The underlying assumption in all of this is that the drug industry is subverting, with the connivance of government, some democratic exercise of rights of access to health care. The report doesn't call, as such, for a fourth hurdle, but all arguments are focussed on what it depicts as the essentially autocratic and self-serving manner in which the drug industry does more or less what it damned well likes - including, notably, researching products for which there is not necessarily demonstrable need, and neglecting areas where, in public estimation, there is greater need.
The trend underlying this chain of argument is that a brake needs to be put on the industry's freedom of action. The report calls for the formation of a UK task force to "include the views of all those who may be poorly served by the existing arrangements … primarily, the general public, who are current and/or future users of health care … (and clinicians and public health experts) who may challenge the focus of research programmes on new treatment as opposed to the effective application of existing interventions, or highlight bias towards commercially viable interventions compared with other approaches." It proclaims as one of its key objectives "promoting greater public and patient involvement in health and health care issues - as a route to greater ownership of health and health issues at individual and community level, and to more responsive and inclusive services." This will be served by "helping to develop an effective health system - with a greater focus on health outcomes, not simply on service delivery."

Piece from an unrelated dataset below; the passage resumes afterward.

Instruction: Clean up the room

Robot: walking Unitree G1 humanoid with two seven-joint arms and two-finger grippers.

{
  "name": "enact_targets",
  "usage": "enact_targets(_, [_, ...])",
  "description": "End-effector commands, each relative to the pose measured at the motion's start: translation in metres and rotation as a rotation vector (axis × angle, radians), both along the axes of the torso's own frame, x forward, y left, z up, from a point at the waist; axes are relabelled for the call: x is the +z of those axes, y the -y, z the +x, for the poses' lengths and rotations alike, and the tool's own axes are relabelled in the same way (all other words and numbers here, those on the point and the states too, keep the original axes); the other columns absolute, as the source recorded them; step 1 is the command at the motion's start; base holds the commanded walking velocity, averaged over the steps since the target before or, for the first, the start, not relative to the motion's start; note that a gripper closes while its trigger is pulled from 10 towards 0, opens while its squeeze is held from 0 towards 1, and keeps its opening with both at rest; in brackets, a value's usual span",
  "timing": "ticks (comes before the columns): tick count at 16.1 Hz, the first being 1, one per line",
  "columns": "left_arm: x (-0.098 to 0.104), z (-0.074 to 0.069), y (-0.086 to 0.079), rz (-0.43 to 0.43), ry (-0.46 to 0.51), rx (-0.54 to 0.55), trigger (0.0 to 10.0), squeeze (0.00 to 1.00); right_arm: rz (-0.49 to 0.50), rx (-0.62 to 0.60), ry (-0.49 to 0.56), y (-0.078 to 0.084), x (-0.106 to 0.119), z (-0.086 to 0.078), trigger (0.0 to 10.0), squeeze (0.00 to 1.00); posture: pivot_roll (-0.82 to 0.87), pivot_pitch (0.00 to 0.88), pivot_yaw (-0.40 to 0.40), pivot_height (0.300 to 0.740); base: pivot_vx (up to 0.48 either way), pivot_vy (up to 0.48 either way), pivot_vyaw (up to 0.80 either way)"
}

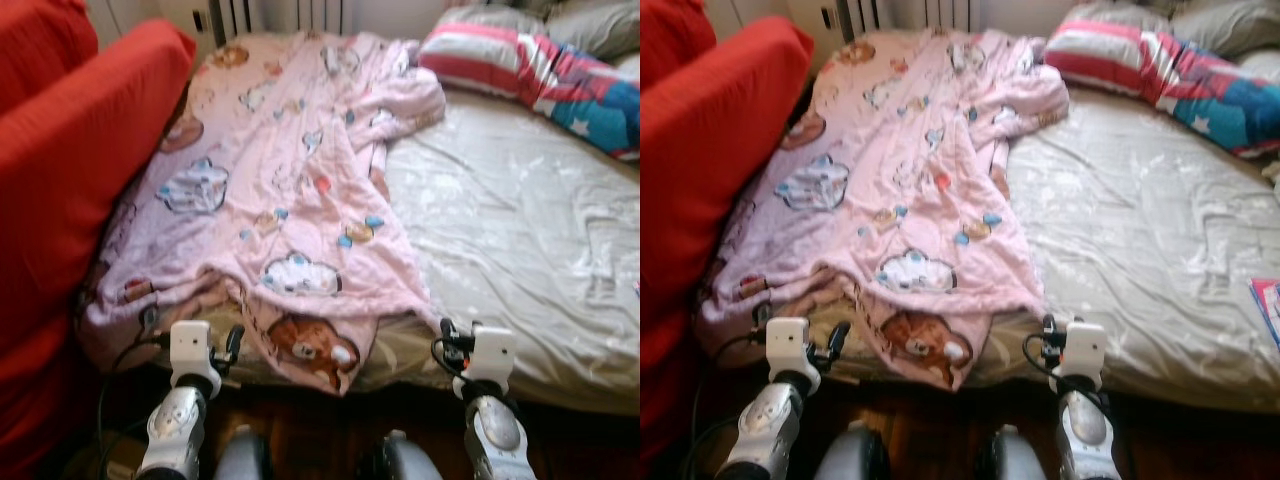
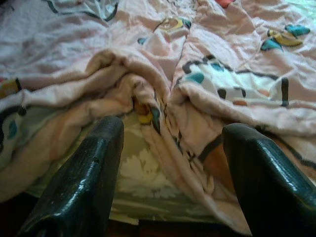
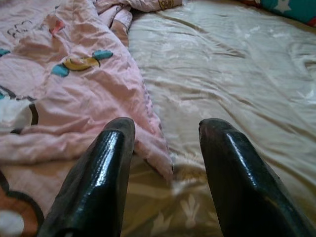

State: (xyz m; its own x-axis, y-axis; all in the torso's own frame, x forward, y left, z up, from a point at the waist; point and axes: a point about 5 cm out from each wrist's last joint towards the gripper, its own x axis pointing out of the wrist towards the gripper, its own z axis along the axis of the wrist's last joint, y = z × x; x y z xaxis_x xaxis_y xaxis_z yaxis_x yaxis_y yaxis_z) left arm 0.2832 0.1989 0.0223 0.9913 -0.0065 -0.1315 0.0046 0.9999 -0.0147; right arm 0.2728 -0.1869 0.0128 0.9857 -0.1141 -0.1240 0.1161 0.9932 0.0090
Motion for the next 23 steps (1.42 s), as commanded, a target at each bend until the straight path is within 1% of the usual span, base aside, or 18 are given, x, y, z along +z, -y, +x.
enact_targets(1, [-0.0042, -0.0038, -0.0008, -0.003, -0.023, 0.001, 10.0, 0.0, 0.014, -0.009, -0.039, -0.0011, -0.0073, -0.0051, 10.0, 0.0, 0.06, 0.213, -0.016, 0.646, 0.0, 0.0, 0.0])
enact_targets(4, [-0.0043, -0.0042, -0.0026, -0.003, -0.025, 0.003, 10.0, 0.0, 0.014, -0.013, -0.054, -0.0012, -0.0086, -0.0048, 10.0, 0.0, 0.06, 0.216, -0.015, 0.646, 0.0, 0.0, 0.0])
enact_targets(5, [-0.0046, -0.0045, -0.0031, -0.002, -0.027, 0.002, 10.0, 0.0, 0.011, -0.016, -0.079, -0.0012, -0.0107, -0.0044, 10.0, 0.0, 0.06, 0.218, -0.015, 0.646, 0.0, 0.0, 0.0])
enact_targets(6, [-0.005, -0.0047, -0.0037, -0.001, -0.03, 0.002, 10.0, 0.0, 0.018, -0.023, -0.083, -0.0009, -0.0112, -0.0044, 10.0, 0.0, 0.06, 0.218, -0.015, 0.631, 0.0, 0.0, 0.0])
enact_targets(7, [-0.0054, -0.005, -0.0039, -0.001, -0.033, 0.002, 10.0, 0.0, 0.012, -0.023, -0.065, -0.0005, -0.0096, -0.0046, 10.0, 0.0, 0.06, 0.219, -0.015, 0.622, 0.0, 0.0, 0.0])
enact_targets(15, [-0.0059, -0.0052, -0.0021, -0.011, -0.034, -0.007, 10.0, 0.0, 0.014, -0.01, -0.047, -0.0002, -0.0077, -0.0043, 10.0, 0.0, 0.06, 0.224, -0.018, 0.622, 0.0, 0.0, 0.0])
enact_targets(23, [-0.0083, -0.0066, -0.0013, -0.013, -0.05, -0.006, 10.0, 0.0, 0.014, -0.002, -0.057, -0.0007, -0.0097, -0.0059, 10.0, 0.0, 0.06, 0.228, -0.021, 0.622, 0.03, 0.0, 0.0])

There should be systematic evaluation of neglected areas of R&D where there is potential high benefit, whether in the development of new drugs or therapies or in areas such as post-licensing clinical trials. And the public sector should become "a better purchaser" by developing the role of product assessment upstream of reimbursement decisions, "ensuring that the earlier stages in the therapy development process produce the data it needs."

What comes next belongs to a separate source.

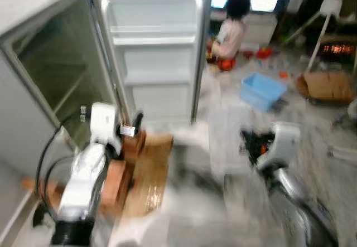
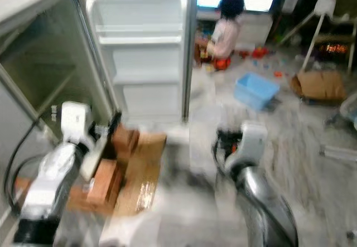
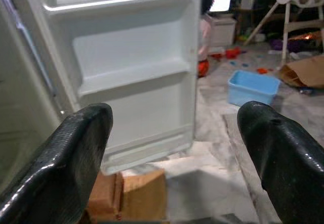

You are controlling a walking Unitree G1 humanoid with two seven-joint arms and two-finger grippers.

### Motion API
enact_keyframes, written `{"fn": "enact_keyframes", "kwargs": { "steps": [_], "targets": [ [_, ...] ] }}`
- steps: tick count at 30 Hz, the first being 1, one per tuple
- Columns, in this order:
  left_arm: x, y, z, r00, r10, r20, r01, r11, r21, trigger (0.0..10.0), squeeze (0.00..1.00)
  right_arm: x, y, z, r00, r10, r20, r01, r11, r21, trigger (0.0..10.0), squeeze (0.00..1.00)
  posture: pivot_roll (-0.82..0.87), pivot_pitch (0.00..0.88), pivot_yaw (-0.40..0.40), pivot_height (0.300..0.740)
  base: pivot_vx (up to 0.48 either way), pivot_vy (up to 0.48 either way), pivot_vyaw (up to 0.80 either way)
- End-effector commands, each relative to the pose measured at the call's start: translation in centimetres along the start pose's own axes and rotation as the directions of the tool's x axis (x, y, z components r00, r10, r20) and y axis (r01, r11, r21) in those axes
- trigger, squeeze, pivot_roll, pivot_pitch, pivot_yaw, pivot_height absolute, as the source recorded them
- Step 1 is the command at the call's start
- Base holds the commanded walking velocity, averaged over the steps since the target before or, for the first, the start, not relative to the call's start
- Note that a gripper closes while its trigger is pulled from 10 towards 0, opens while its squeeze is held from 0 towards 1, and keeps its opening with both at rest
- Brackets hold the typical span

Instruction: Restocking fridge

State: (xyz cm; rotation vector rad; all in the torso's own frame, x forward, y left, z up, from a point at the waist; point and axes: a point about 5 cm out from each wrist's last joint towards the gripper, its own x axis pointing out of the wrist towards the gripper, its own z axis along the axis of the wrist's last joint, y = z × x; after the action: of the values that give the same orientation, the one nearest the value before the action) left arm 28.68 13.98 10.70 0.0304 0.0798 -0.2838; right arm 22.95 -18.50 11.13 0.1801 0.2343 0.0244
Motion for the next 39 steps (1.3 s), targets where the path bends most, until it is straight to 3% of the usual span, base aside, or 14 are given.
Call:
{"fn": "enact_keyframes", "kwargs": {
  "steps": [1, 11, 25, 30, 39],
  "targets": [
    [-0.1, 1.4, 0.3, 0.999, 0.050, 0.003, -0.050, 0.998, 0.036, 10.0, 0.00, 0.4, 1.1, 0.5, 0.999, 0.034, 0.030, -0.034, 0.999, 0.008, 10.0, 0.00, -0.06, 0.000, 0.014, 0.740, 0.458, 0.000, 0.00],
    [-0.1, 1.2, 0.1, 0.998, 0.062, -0.004, -0.061, 0.994, 0.092, 10.0, 0.00, 0.5, 1.2, 0.5, 0.999, 0.036, 0.039, -0.037, 0.999, 0.011, 10.0, 0.00, -0.06, 0.000, 0.018, 0.740, 0.478, 0.000, 0.00],
    [-0.1, 1.1, -0.2, 0.997, 0.082, -0.012, -0.080, 0.993, 0.086, 10.0, 0.00, 0.9, 1.5, 0.4, 0.998, 0.048, 0.045, -0.048, 0.999, 0.004, 10.0, 0.00, -0.04, 0.000, 0.011, 0.740, 0.480, 0.000, 0.00],
    [0.1, 0.8, 0.2, 0.995, 0.095, -0.010, -0.094, 0.993, 0.075, 10.0, 0.00, 2.0, 1.8, 0.9, 0.996, 0.067, 0.063, -0.067, 0.998, -0.002, 10.0, 0.00, -0.01, 0.000, 0.005, 0.740, 0.466, 0.000, 0.00],
    [-1.0, 0.8, 2.0, 0.991, 0.128, 0.044, -0.130, 0.989, 0.068, 10.0, 0.00, 4.3, 2.3, 2.4, 0.989, 0.093, 0.116, -0.092, 0.996, -0.011, 10.0, 0.00, 0.06, 0.000, -0.012, 0.740, 0.000, 0.000, 0.00]
  ]
}}
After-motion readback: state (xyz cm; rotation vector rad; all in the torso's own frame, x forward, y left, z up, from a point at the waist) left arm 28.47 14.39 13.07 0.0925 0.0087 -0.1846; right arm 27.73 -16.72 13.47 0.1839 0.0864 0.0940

All good democratic stuff, of course. But its starting point is similar to those who would impose a "comparative efficacy" in authorization decisions: it is tantamount to a claim of superior knowledge - something, in fact, akin to omniscience - by the general public and all experts other than those in the pharmaceutical industry.
Once ideas of this sort take root firmly in member states that have until now been ready to accept a degree of serendipity in the way private industry runs its research, it will not be long before new hurdles appear along the path of drug development. Each expert group, or spokesperson for the general interest, will attempt to impose his or her own favourite hurdle on the area he or she feels is insufficiently regulated. And one of the first areas that is likely to find itself fully hurdled will be the criteria on which authorization decisions are made.